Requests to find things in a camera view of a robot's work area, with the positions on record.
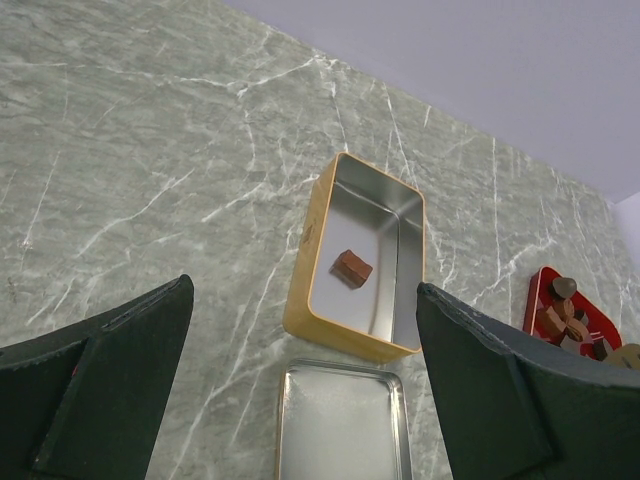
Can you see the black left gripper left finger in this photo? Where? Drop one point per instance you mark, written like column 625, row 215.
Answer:
column 87, row 401

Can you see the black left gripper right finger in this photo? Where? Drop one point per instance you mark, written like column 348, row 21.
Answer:
column 511, row 406

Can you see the brown square chocolate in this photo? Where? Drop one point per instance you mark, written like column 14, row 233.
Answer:
column 351, row 269

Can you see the brown chocolate on tray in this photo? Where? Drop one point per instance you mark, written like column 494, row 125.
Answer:
column 550, row 324

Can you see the dark round chocolate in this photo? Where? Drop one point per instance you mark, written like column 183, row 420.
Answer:
column 563, row 287

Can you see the red tin tray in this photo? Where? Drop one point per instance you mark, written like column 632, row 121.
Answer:
column 590, row 333

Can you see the silver tin lid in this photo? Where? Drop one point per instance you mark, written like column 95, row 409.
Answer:
column 339, row 421

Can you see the gold tin box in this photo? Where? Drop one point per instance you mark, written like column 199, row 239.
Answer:
column 355, row 205

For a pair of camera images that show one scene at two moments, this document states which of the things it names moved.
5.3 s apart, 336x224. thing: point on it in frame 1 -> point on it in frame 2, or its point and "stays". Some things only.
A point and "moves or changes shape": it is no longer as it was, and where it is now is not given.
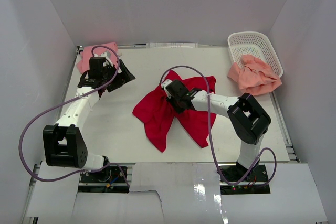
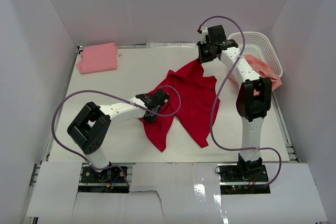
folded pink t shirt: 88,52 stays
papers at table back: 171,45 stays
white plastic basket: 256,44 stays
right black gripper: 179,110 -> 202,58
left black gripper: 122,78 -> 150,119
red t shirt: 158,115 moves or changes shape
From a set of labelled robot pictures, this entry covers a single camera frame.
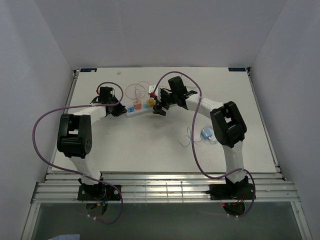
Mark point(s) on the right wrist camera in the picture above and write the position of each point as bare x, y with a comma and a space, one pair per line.
151, 91

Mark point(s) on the blue right corner label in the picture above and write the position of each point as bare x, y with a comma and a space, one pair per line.
237, 69

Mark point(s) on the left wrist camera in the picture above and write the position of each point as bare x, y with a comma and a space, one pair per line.
106, 95

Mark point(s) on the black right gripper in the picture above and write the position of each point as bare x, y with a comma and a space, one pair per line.
159, 104

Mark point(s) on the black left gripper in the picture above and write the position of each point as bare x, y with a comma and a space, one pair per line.
121, 110

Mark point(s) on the yellow charger plug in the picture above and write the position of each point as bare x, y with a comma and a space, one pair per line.
150, 102

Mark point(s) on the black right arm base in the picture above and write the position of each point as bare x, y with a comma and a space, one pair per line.
236, 202

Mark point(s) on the aluminium rail frame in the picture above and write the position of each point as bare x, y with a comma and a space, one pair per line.
168, 206

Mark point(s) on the blue left corner label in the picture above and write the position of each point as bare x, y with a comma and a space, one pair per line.
88, 70

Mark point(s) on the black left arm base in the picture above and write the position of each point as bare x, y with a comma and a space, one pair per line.
97, 197

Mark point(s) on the blue charger plug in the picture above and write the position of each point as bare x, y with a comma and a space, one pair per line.
206, 134

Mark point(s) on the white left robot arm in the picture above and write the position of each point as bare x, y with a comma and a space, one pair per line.
75, 139

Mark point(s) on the white multicolour power strip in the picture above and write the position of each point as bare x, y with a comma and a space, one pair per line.
132, 112

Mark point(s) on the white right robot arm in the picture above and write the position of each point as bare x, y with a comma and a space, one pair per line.
228, 125

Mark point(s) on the pink charger plug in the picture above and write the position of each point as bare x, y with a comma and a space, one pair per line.
137, 105

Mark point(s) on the blue corner label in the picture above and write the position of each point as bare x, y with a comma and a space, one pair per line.
237, 69
88, 70

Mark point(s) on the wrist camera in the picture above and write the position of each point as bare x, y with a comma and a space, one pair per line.
106, 95
151, 91

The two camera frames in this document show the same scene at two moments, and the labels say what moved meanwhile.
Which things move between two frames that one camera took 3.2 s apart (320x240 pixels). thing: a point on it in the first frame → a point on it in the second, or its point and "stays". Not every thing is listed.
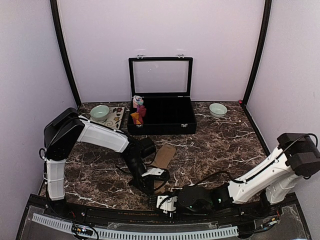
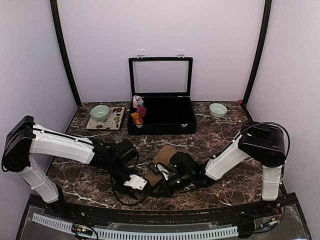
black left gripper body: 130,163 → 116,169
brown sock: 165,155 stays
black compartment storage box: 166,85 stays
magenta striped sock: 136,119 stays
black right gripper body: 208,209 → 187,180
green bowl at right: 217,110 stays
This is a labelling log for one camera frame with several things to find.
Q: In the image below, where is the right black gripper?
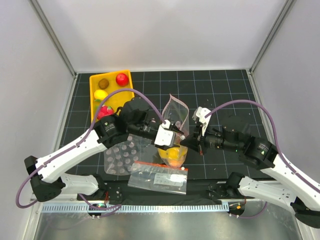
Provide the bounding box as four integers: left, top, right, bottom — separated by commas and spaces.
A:
180, 121, 241, 156

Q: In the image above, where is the pink polka dot zip bag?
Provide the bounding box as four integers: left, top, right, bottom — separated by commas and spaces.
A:
159, 94, 190, 167

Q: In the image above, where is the yellow mango toy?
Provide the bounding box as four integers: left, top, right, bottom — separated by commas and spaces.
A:
158, 146, 188, 161

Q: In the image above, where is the orange peach toy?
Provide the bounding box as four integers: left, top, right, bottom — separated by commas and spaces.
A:
167, 158, 184, 168

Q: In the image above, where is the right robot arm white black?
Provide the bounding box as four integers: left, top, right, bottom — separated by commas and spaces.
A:
180, 116, 320, 229

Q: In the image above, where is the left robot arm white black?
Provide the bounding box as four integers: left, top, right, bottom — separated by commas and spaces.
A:
24, 97, 184, 202

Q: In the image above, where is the clear bag pink zipper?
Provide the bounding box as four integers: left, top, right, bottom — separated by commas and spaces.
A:
103, 134, 163, 176

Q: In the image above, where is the clear bag orange zipper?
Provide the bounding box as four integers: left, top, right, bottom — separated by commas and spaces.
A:
127, 161, 188, 195

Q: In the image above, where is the black grid cutting mat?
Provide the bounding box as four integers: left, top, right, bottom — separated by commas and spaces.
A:
57, 69, 269, 180

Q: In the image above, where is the red dragon fruit toy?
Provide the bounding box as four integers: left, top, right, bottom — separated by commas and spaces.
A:
97, 105, 115, 120

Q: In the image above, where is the red apple toy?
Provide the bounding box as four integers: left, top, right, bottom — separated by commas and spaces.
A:
115, 73, 129, 87

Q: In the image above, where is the yellow lemon toy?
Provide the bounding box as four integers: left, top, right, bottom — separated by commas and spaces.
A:
93, 89, 108, 102

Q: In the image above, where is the brown kiwi toy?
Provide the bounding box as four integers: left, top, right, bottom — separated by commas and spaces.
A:
98, 78, 110, 90

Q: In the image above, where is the yellow plastic tray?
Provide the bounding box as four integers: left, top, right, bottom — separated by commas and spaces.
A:
89, 69, 136, 123

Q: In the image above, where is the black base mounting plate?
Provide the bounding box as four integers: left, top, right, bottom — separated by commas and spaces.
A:
84, 179, 245, 206

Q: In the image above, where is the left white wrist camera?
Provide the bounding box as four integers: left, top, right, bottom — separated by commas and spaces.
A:
154, 119, 176, 148

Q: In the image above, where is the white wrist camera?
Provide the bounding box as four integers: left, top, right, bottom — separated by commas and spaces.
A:
154, 119, 176, 148
192, 106, 211, 137

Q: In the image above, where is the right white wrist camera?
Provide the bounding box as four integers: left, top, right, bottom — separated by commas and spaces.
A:
192, 106, 211, 137

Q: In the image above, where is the slotted white cable duct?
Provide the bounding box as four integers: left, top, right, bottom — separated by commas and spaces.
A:
41, 202, 229, 214

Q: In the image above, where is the right aluminium frame post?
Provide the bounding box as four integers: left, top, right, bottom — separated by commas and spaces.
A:
249, 0, 296, 74

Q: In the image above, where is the aluminium frame post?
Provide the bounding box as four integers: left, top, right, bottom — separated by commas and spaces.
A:
249, 0, 296, 74
28, 0, 77, 77

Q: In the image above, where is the left aluminium frame post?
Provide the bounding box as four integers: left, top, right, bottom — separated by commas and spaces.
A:
28, 0, 77, 77

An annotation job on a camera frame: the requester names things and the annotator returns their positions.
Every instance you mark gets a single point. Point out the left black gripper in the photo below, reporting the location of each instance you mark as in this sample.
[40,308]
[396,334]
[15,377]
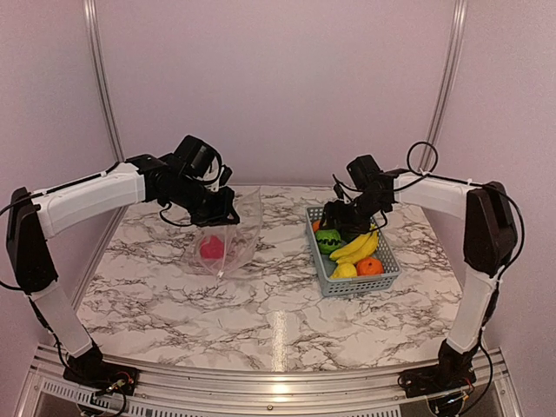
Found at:
[220,215]

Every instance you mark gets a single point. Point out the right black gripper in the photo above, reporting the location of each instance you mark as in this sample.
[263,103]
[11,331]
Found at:
[329,212]

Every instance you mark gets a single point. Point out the green toy watermelon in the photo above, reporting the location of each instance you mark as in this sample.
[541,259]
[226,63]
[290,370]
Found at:
[328,240]

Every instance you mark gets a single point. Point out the clear zip top bag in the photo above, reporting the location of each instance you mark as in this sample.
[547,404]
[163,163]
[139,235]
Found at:
[240,240]

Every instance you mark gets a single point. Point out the red toy apple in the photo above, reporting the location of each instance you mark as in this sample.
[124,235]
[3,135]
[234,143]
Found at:
[211,248]

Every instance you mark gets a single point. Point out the yellow toy lemon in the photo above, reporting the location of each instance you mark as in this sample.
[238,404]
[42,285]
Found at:
[344,271]

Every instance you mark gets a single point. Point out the orange toy orange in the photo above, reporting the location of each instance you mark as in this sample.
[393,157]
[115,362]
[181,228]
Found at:
[370,266]

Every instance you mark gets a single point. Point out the grey plastic basket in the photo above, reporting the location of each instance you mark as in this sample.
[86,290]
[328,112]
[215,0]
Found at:
[360,284]

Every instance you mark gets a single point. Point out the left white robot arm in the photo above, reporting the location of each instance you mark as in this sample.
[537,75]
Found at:
[36,217]

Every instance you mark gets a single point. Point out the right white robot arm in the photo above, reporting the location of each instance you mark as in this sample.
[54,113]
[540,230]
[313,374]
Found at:
[493,235]

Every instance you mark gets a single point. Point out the dark green toy avocado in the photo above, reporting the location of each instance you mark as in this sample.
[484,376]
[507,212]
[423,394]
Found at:
[349,234]

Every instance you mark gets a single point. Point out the yellow toy banana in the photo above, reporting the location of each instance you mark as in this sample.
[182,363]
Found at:
[361,247]

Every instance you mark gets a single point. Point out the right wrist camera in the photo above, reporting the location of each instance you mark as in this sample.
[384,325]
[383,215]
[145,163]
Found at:
[339,190]

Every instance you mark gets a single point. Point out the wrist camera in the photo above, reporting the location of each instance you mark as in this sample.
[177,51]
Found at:
[224,176]
[339,190]

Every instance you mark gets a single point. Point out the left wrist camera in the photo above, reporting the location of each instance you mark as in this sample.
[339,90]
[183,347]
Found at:
[224,176]

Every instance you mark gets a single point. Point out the front aluminium rail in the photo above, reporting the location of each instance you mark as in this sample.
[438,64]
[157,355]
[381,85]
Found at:
[164,390]

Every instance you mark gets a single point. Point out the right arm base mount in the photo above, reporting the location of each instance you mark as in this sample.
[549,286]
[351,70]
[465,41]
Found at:
[430,380]

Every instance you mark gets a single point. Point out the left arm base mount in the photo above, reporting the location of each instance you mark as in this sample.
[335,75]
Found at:
[106,376]

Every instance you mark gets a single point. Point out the right aluminium frame post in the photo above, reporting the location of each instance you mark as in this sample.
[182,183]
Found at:
[449,73]

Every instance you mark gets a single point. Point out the aluminium frame post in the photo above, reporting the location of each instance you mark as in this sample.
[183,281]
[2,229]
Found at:
[102,84]
[449,73]

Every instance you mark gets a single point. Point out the left aluminium frame post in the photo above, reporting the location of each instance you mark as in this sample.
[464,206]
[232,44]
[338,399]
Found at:
[102,84]

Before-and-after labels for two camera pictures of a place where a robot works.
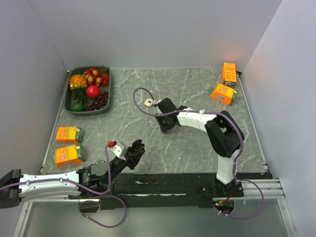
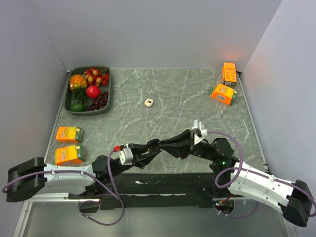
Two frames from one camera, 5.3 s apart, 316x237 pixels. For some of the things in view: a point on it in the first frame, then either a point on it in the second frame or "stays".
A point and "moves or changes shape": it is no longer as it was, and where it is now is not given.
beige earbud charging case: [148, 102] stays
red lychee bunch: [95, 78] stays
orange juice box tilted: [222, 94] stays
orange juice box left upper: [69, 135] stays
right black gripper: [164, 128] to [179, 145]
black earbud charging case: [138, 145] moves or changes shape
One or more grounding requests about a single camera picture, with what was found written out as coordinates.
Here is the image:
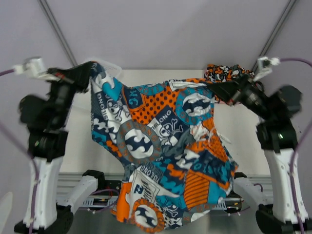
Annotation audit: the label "white plastic basket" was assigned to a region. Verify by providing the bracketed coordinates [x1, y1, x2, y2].
[83, 57, 122, 78]

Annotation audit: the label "white slotted cable duct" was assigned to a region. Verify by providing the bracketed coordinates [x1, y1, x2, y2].
[81, 196, 244, 210]

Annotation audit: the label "aluminium mounting rail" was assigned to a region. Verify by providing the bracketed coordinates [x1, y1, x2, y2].
[56, 173, 273, 199]

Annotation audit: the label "left aluminium frame post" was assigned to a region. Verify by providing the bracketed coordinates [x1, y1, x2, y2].
[37, 0, 78, 66]

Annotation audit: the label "right aluminium frame post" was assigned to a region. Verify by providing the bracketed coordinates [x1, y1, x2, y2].
[258, 0, 300, 57]

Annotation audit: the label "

--------

WORK ITEM: Pull out all lines from the listing that contain the string "frames".

RESULT FOR THIS EXERCISE:
The two camera frames in this document show the same scene at two moments, and the labels say what moved meanwhile.
Which things move between two frames that one camera took 3.2 s apart (320x240 pixels). thing: a point on it in the first frame → a point on it in the second, or its point and "stays". Not every thing is listed.
Two frames from one camera, 5.3 s apart, 316x237 pixels. For some of the things in view: a point on it in the first frame, then either a point on it in the second frame or "stays".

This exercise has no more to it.